= PROBLEM =
Search the records below for the string "provide", and report each line that contains it.

= RECORDS SHOWN =
▼

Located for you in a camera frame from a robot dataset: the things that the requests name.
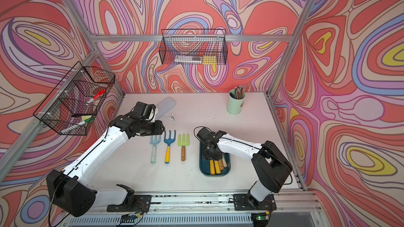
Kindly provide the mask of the light blue rake white handle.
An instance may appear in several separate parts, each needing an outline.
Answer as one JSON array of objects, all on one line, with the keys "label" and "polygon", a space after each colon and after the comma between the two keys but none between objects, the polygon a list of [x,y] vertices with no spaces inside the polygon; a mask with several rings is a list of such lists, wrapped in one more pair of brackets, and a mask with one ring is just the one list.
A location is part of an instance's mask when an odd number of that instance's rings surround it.
[{"label": "light blue rake white handle", "polygon": [[156,153],[157,153],[157,145],[161,142],[161,135],[151,136],[150,137],[150,144],[152,145],[152,156],[150,159],[151,164],[156,163]]}]

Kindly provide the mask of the teal storage box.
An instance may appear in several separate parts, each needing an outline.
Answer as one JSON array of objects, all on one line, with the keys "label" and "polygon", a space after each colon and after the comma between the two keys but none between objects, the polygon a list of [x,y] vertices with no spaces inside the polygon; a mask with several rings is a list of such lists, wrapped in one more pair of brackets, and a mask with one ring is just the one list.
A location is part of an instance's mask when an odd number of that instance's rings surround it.
[{"label": "teal storage box", "polygon": [[208,149],[199,143],[199,169],[206,176],[225,176],[231,170],[230,154],[223,153],[221,160],[208,159]]}]

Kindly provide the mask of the green rake wooden handle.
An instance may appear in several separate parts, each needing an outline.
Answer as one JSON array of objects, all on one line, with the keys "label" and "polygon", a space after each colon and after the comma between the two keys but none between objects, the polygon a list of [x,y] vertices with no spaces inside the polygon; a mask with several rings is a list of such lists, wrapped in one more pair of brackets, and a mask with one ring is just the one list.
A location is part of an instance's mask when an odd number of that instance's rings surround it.
[{"label": "green rake wooden handle", "polygon": [[179,134],[177,138],[177,144],[181,147],[181,161],[186,160],[186,147],[190,145],[190,135],[187,134]]}]

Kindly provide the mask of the dark blue rake yellow handle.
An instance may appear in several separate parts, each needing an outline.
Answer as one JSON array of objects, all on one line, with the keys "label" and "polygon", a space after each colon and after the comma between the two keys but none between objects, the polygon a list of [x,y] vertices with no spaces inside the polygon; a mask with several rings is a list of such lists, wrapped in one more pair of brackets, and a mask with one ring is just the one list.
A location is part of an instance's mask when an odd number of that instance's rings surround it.
[{"label": "dark blue rake yellow handle", "polygon": [[174,131],[165,131],[164,132],[164,143],[167,145],[166,154],[165,154],[165,164],[170,163],[170,146],[176,140],[176,130]]}]

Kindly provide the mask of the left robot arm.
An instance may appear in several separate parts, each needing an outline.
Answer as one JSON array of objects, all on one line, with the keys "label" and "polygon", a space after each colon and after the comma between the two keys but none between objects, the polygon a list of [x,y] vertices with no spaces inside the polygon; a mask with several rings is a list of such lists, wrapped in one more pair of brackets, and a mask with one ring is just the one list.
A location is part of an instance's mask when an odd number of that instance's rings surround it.
[{"label": "left robot arm", "polygon": [[89,183],[102,164],[129,139],[158,136],[165,131],[162,121],[155,118],[157,113],[155,105],[137,102],[130,112],[111,121],[101,137],[63,171],[52,170],[46,177],[50,204],[74,217],[104,206],[131,211],[135,206],[133,189],[118,184],[116,189],[96,190]]}]

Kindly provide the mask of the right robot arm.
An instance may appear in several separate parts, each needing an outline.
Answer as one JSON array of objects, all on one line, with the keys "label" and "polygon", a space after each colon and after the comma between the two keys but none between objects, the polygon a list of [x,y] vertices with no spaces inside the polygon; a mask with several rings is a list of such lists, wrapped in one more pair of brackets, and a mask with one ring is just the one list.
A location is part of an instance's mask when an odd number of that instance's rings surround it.
[{"label": "right robot arm", "polygon": [[202,144],[203,158],[206,160],[220,161],[227,153],[248,160],[253,165],[258,180],[243,199],[233,197],[234,204],[241,206],[241,210],[269,210],[266,204],[269,196],[279,193],[288,178],[292,177],[292,165],[272,141],[252,143],[207,127],[200,127],[194,136]]}]

▲

= EXERCISE RESULT =
Kindly provide the mask of the light blue rake white handle.
Kindly provide the mask of the teal storage box.
Kindly provide the mask of the green rake wooden handle.
Kindly provide the mask of the dark blue rake yellow handle.
Kindly provide the mask of the left robot arm.
Kindly provide the mask of the right robot arm.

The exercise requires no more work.